* [Exercise aim] Would you write out every entry exactly, but without the pictures?
══ Extracted entries ══
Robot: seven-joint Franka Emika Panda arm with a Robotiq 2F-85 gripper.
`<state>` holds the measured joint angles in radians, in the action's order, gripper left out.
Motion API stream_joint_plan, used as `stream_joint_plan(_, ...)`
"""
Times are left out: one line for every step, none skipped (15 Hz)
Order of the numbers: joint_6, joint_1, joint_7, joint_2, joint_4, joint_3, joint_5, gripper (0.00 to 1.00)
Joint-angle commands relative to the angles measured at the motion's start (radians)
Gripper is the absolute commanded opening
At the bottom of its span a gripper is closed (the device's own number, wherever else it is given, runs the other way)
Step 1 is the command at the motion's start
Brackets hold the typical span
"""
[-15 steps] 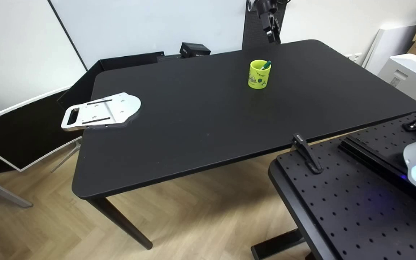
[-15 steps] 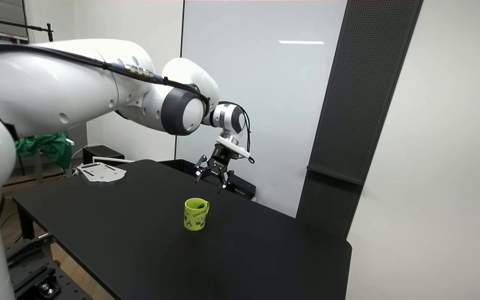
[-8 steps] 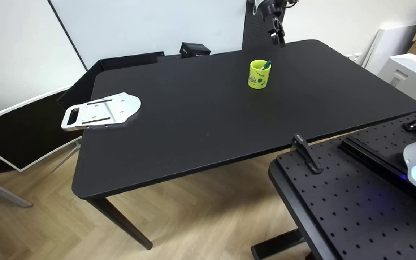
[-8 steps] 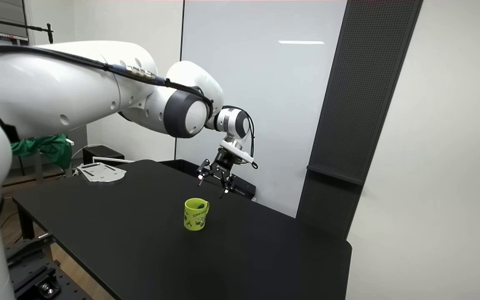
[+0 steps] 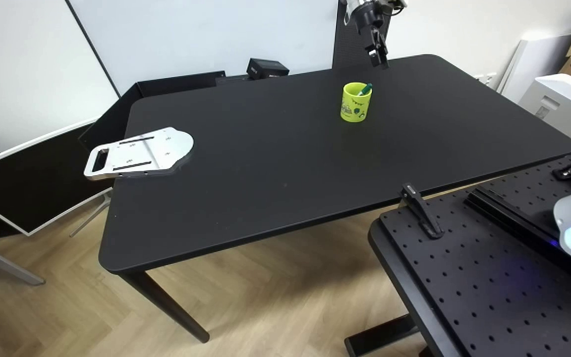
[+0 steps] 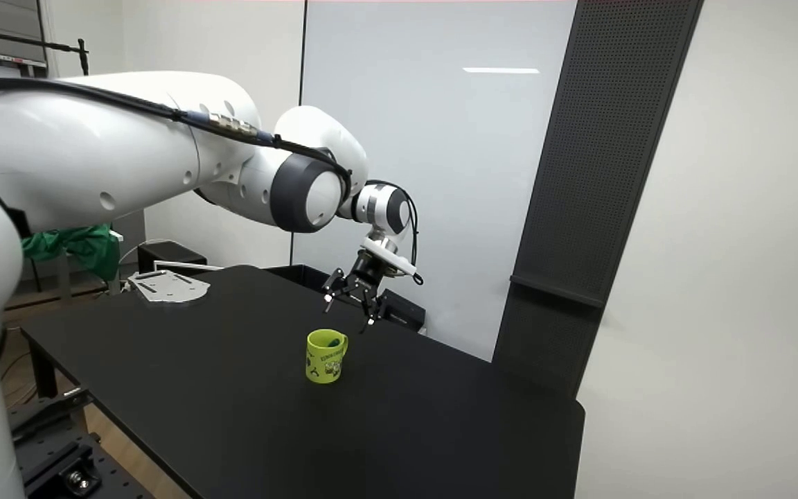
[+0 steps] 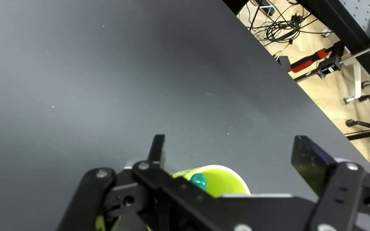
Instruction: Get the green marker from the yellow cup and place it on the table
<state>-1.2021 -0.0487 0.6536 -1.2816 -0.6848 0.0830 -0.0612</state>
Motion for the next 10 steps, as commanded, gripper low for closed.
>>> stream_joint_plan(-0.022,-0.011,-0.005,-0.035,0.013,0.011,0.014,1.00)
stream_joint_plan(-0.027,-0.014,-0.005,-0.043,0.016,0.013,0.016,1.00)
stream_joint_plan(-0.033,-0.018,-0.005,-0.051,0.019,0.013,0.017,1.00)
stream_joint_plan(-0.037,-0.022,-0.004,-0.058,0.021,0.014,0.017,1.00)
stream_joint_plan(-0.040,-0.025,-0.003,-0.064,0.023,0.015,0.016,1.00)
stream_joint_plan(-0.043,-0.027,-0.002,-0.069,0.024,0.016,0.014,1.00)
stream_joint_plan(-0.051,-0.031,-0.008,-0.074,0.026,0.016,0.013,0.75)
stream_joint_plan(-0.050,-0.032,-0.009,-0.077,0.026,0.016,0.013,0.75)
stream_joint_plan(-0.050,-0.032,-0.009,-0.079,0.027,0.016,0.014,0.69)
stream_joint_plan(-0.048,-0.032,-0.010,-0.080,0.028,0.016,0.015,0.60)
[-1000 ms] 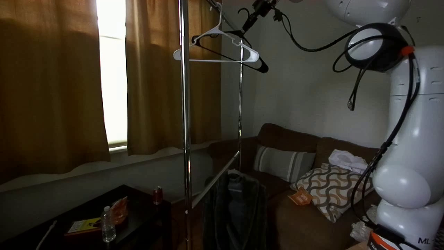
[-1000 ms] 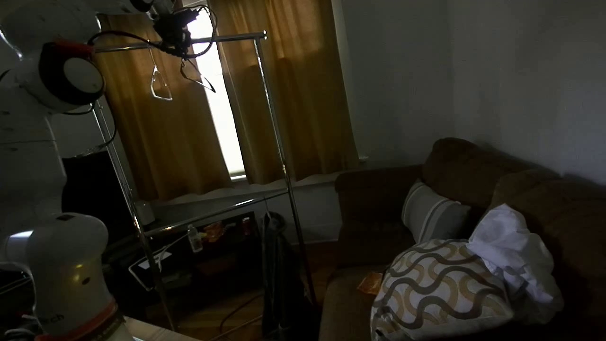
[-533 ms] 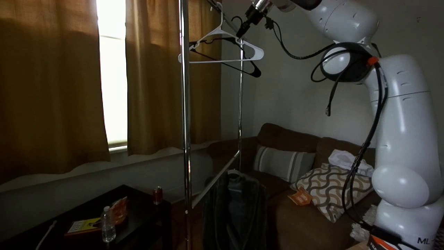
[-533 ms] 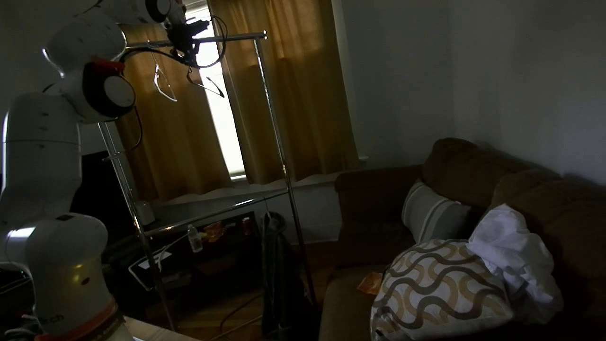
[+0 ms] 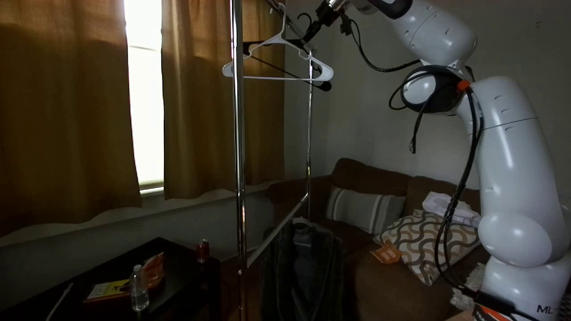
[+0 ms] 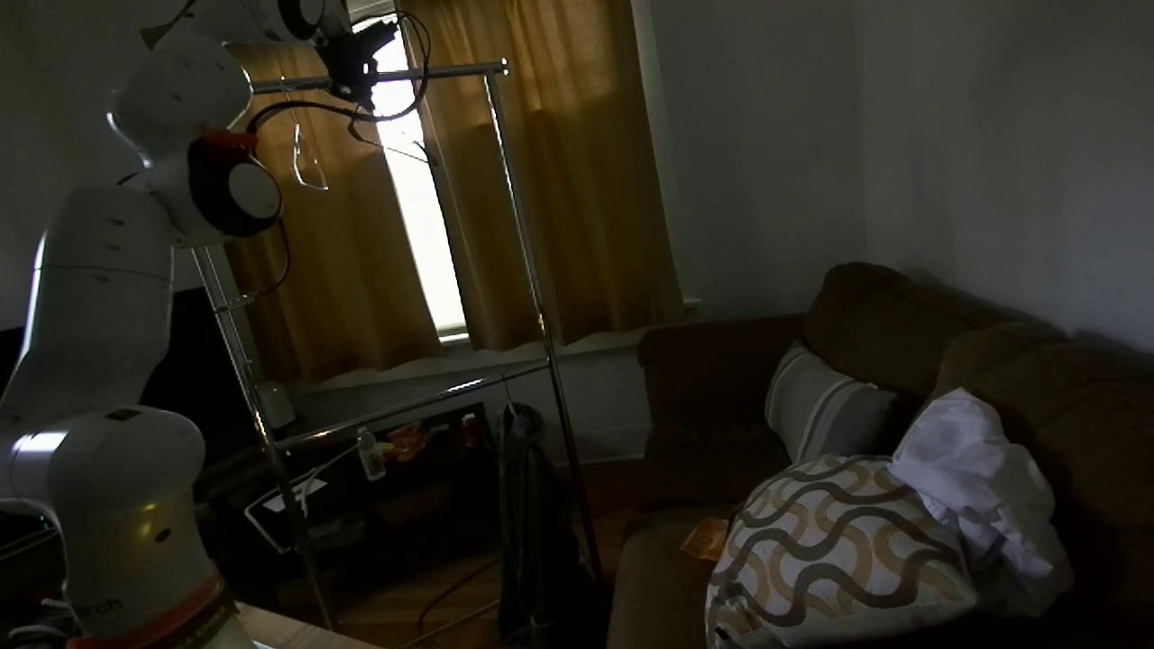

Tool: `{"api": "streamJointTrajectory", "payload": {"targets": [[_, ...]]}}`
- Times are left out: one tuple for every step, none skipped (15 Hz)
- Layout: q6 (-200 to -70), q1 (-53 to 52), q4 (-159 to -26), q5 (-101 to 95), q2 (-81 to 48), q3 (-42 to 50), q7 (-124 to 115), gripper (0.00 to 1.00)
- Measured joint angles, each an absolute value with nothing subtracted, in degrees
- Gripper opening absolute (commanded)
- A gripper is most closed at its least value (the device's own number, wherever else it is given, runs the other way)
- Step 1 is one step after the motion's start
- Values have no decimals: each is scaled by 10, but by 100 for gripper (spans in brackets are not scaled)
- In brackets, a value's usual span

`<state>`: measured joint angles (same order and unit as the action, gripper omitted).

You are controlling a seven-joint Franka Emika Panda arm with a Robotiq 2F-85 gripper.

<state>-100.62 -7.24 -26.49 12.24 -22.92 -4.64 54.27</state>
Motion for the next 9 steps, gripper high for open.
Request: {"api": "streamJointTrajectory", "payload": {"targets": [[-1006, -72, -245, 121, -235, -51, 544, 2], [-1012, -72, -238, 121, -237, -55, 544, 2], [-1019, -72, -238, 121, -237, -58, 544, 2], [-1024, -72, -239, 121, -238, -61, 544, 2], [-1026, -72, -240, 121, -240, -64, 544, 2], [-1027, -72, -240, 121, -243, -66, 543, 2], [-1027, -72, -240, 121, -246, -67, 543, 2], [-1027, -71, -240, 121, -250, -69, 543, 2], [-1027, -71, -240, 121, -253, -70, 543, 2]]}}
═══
* [Your response]
Robot: seven-joint Franka Emika Panda arm with a Robotiq 2F-85 gripper.
`<state>` holds the measured joint angles in radians, in the action's order, gripper left out.
Motion API stream_joint_plan, used as `stream_joint_plan(_, ...)`
"""
Times are left out: one line for every step, none skipped (15 Hz)
Order of the numbers: joint_6, joint_1, joint_7, joint_2, joint_4, joint_3, joint_5, gripper (0.00 to 1.00)
Joint-angle commands relative to the angles measured at the motion's start (radians)
Gripper is the absolute commanded opening
At the bottom of its span a gripper is closed (the device's own number, wherever else it is given, runs the other way)
Step 1 is the command at the motion's start
Brackets hold the typical span
"""
[-15 steps] 
[-15 steps] 
[-8 steps] 
[-8 steps] 
[+0 steps] 
[+0 steps] 
[+0 steps] 
Instruction: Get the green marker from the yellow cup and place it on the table
<state>-1.2021 -0.0487 0.6536 -1.2816 -0.6848 0.0830 -0.0612</state>
Motion for the next 10 steps, as commanded, gripper low for closed.
>>> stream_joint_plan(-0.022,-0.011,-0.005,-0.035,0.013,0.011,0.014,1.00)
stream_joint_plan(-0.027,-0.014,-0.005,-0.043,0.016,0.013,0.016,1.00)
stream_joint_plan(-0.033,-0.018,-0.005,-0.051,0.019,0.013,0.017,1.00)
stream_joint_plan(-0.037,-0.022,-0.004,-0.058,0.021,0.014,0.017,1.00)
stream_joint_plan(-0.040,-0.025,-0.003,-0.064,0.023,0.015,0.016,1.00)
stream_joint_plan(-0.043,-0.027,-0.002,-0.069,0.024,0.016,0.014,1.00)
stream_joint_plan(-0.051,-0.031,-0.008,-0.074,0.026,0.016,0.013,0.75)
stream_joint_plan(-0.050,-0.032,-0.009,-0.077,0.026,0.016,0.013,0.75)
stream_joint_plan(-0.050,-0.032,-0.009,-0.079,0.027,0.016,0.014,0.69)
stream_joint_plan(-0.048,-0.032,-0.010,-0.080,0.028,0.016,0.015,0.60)
[-1000 ms] 
[-1000 ms] 
[-533 ms] 
[-533 ms] 
[+0 ms] 
[+0 ms] 

Tool: `{"api": "streamJointTrajectory", "payload": {"targets": [[_, ...]]}}`
- Times are left out: one tuple for every step, none skipped (15 Hz)
- Layout: q6 (-200 to -70), q1 (-53 to 52), q4 (-159 to -26), q5 (-101 to 95), q2 (-81 to 48), q3 (-42 to 50), q7 (-124 to 115), gripper (0.00 to 1.00)
- Measured joint angles, each an absolute value with nothing subtracted, in degrees
- Gripper opening absolute (commanded)
- A gripper is most closed at its least value (the device's own number, wherever else it is given, runs the other way)
- Step 1 is one step after the motion's start
- Values have no decimals: each is scaled by 10, but by 100 for gripper (spans in brackets are not scaled)
- In brackets, a value's usual span

`<state>`: measured joint angles (same order and unit as the action, gripper omitted).

You are controlling a seven-joint Franka Emika Panda arm with a Robotiq 2F-85 gripper.

<state>-100.62 -7.24 -26.49 12.24 -22.92 -4.64 54.27</state>
Motion for the next 9 steps, gripper high for open.
Request: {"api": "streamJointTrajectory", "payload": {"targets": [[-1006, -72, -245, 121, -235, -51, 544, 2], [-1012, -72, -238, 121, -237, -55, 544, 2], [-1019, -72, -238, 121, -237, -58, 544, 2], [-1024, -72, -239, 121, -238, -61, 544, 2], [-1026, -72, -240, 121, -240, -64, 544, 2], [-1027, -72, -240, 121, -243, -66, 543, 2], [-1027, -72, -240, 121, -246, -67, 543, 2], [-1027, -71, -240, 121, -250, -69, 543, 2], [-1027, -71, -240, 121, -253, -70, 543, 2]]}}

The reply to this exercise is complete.